◆ Provided data:

________

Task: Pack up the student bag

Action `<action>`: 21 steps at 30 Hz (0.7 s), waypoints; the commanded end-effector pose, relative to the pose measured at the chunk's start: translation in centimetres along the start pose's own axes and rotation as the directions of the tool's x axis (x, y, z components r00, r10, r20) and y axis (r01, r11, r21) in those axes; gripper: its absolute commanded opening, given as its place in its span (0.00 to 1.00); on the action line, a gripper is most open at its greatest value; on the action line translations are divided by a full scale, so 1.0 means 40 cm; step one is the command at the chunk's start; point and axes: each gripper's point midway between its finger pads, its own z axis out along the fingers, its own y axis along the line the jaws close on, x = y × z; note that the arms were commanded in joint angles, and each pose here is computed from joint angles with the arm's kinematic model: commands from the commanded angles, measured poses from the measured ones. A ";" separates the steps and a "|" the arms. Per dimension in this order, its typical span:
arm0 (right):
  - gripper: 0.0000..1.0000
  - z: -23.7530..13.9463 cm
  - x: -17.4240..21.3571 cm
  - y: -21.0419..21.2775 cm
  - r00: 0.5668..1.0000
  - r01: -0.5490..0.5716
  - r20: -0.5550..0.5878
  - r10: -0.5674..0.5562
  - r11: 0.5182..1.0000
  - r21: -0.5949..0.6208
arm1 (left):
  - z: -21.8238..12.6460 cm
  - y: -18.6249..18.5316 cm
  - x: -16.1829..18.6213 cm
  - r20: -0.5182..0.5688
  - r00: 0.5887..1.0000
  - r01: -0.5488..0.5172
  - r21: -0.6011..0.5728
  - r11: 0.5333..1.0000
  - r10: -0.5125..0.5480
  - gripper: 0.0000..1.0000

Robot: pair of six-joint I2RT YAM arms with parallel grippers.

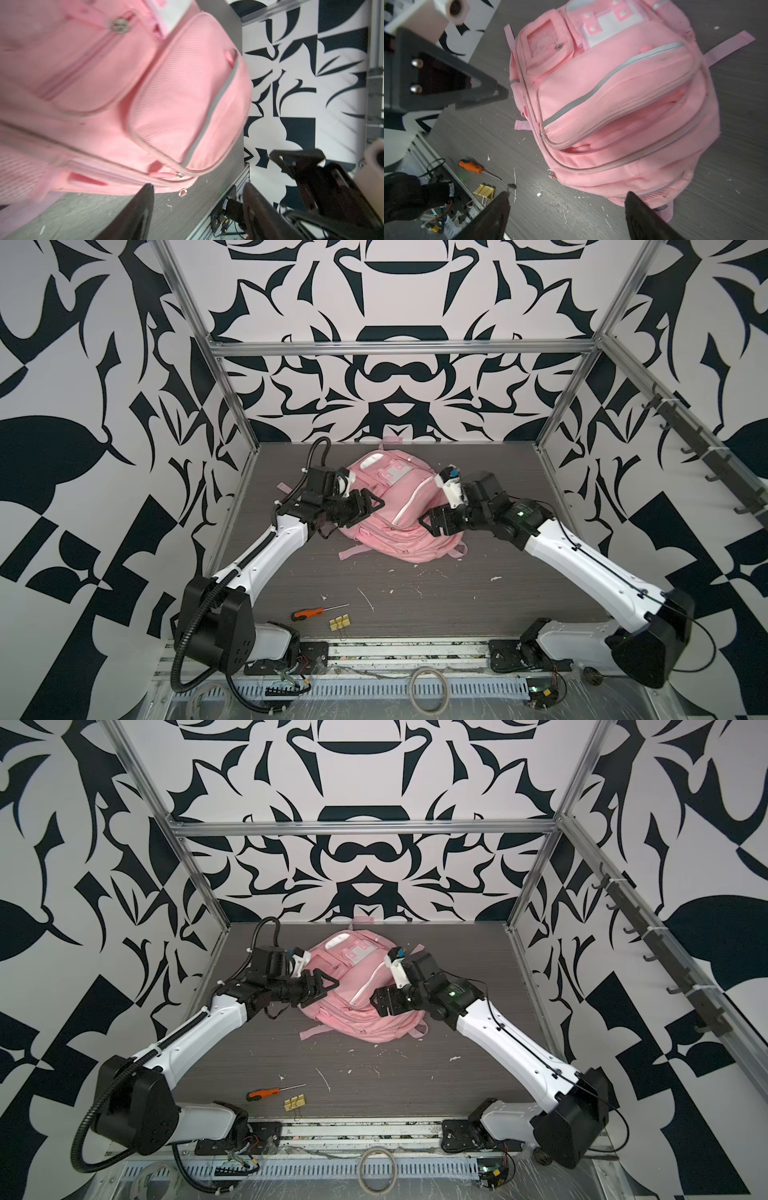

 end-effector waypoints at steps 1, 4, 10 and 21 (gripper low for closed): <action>0.86 0.003 -0.015 0.025 0.999 0.034 -0.010 -0.033 0.996 0.082 | 0.019 0.053 0.004 -0.048 0.997 0.065 0.007 0.998 -0.064 0.71; 0.85 0.039 -0.014 0.054 1.000 0.001 -0.016 0.000 0.995 0.103 | 0.052 0.073 -0.023 -0.055 0.996 0.067 -0.008 0.998 -0.067 0.70; 0.82 0.116 0.009 0.075 0.992 -0.120 -0.020 0.123 0.987 0.108 | 0.133 0.095 -0.027 -0.096 0.990 0.108 0.019 0.994 -0.105 0.59; 0.74 0.172 0.027 0.070 0.987 -0.156 -0.031 0.160 0.982 0.104 | 0.181 0.032 0.013 -0.122 0.992 0.052 0.054 0.997 -0.045 0.53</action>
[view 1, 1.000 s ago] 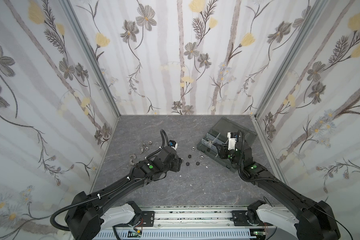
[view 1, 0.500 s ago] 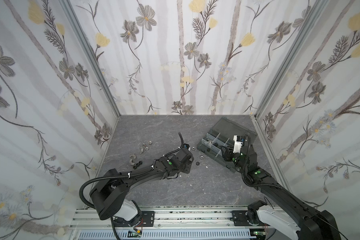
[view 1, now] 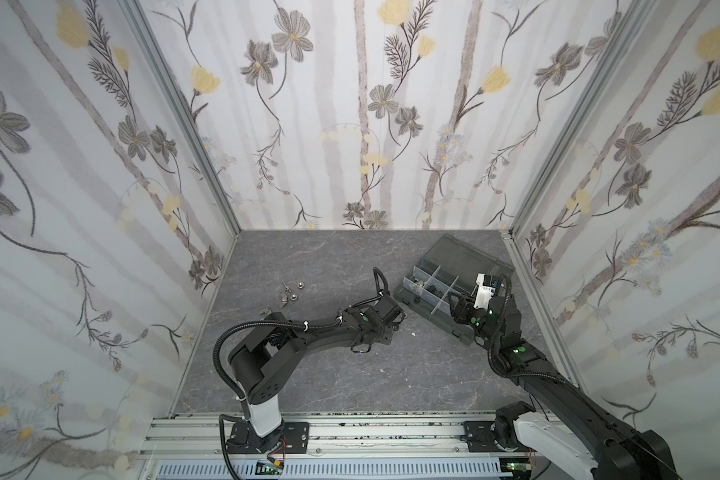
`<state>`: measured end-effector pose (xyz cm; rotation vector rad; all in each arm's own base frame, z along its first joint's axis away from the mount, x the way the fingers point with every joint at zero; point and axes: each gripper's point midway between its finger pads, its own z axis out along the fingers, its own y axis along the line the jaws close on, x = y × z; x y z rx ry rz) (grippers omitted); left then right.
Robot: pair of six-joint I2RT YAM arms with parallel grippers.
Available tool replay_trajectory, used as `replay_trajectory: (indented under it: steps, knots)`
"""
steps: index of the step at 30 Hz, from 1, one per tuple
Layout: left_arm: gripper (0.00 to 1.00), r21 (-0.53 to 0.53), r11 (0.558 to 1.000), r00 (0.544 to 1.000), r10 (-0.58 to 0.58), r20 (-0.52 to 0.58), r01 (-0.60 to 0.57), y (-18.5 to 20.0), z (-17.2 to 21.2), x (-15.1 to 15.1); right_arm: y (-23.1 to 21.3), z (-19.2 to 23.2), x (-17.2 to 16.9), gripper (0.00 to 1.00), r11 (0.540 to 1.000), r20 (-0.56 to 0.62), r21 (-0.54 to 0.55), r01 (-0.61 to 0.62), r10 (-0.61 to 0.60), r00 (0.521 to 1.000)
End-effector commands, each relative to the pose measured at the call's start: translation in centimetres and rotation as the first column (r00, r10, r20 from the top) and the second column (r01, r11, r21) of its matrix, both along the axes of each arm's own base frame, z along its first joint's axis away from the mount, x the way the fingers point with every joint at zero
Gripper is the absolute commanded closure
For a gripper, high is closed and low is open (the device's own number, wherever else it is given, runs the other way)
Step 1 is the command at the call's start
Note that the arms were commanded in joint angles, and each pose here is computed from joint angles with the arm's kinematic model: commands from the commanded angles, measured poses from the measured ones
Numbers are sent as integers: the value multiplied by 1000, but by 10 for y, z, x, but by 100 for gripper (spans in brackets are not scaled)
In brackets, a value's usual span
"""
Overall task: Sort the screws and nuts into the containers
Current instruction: 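Reach the left gripper to a black hex nut while the right gripper rises, then close the left gripper on the black hex nut and lift it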
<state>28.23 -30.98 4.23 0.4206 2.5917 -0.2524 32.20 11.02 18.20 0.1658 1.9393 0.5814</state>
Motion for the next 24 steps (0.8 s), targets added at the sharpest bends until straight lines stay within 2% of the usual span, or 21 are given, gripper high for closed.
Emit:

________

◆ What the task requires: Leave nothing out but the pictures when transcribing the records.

◆ Expected output:
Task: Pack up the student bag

Action `<action>`: 21 steps at 30 Hz (0.7 s), waypoints; the commanded end-effector pose, relative to the pose measured at the chunk's start: translation in centimetres along the start pose's own axes and rotation as the directions of the tool's x axis (x, y, z components r00, r10, r20) and y axis (r01, r11, r21) in those axes; gripper: its absolute commanded opening, given as its place in its span (0.00 to 1.00); on the action line, a gripper is most open at its greatest value; on the action line translations are divided by a full scale, so 1.0 means 40 cm; step one is the command at the chunk's start; point and axes: each gripper's point midway between its finger pads, its own z axis out along the fingers, its own y axis along the line the jaws close on, x = y × z; note that the arms were commanded in joint angles, and each pose here is computed from joint angles with the arm's kinematic model: commands from the commanded angles, measured poses from the measured ones. A ";" separates the steps and a "|" the arms. Per dimension in this order, its typical span:
arm0 (right):
  - gripper: 0.0000..1.0000
  - z: -23.7530..13.9463 cm
  - x: -17.4240..21.3571 cm
  - y: -21.0419..21.2775 cm
  - r00: 0.5668..1.0000
  - r01: -0.5490..0.5716
  - r20: -0.5550..0.5878
  - r10: -0.5674..0.5562
  - r11: 0.5182..1.0000
  - r21: -0.5949..0.6208
arm1 (left):
  - z: -21.8238..12.6460 cm
  - y: -18.6249..18.5316 cm
  - x: -16.1829..18.6213 cm
  - r20: -0.5182..0.5688
  - r00: 0.5887..1.0000
  - r01: -0.5488..0.5172
  - r21: -0.6011..0.5728
  - r11: 0.5333..1.0000
  - r10: -0.5125..0.5480
  - gripper: 0.0000..1.0000

Robot: pair of six-joint I2RT YAM arms with parallel grippers.


 end-effector waypoints at steps 1, 4, 10 and 21 (gripper low for closed): <action>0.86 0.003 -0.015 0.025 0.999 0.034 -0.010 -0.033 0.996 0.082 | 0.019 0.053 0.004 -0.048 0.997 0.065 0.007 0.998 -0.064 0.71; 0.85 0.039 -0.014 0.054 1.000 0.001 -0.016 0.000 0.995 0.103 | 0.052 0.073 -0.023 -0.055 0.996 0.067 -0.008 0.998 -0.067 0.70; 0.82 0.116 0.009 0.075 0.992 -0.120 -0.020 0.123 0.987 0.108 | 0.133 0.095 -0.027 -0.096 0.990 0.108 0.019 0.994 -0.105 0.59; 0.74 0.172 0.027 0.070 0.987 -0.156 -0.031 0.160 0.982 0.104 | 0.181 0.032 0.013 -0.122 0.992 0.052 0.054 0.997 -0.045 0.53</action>
[view 1, 1.000 s ago] 
[view 1, 0.500 s ago] 
[view 1, now] 
`<state>`: measured end-effector pose (xyz cm; rotation vector rad; all in each arm's own base frame, z along its first joint's axis away from the mount, x the way the fingers point with every joint at zero; point and axes: each gripper's point midway between its finger pads, its own z axis out along the fingers, its own y axis along the line the jaws close on, x = y × z; x y z rx ry rz) (grippers omitted); left then right.
Robot: pair of six-joint I2RT YAM arms with parallel grippers.
Available tool replay_trajectory, used as `replay_trajectory: (indented under it: steps, knots)`
"""
steps: index of the step at 30 Hz, from 1, one per tuple
Layout: left_arm: gripper (0.00 to 1.00), r21 (-0.53 to 0.53), r11 (0.558 to 1.000), r00 (0.544 to 1.000), r10 (-0.58 to 0.58), r20 (-0.52 to 0.58), r01 (-0.60 to 0.57), y (-18.5 to 20.0), z (-17.2 to 21.2), x (-15.1 to 15.1); right_arm: y (-23.1 to 21.3), z (-19.2 to 23.2), x (-17.2 to 16.9), gripper (0.00 to 1.00), r11 (0.540 to 1.000), r20 (-0.56 to 0.62), r21 (-0.54 to 0.55), r01 (-0.61 to 0.62), r10 (-0.61 to 0.60), r00 (0.521 to 1.000)
End-effector commands, each relative to the pose measured at the call's start: translation in centimetres and rotation as the first column (r00, r10, r20 from the top) and the second column (r01, r11, r21) of its matrix, both along the axes of each arm's own base frame, z along its first joint's axis away from the mount, x the way the fingers point with every joint at zero
Gripper is the absolute commanded closure
For a gripper, high is closed and low is open (the device's own number, wherever else it is given, runs the other way)
Step 1 is the command at the call's start
Note that the arms were commanded in joint angles, and each pose here is computed from joint angles with the arm's kinematic model: commands from the commanded angles, measured poses from the measured ones
Numbers are sent as integers: the value multiplied by 1000, but by 10 for y, z, x, but by 100 for gripper (spans in brackets are not scaled)
In brackets, a value's usual span
"""
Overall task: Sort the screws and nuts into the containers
Current instruction: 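Reach the left gripper to a black hex nut while the right gripper rises, then close the left gripper on the black hex nut and lift it
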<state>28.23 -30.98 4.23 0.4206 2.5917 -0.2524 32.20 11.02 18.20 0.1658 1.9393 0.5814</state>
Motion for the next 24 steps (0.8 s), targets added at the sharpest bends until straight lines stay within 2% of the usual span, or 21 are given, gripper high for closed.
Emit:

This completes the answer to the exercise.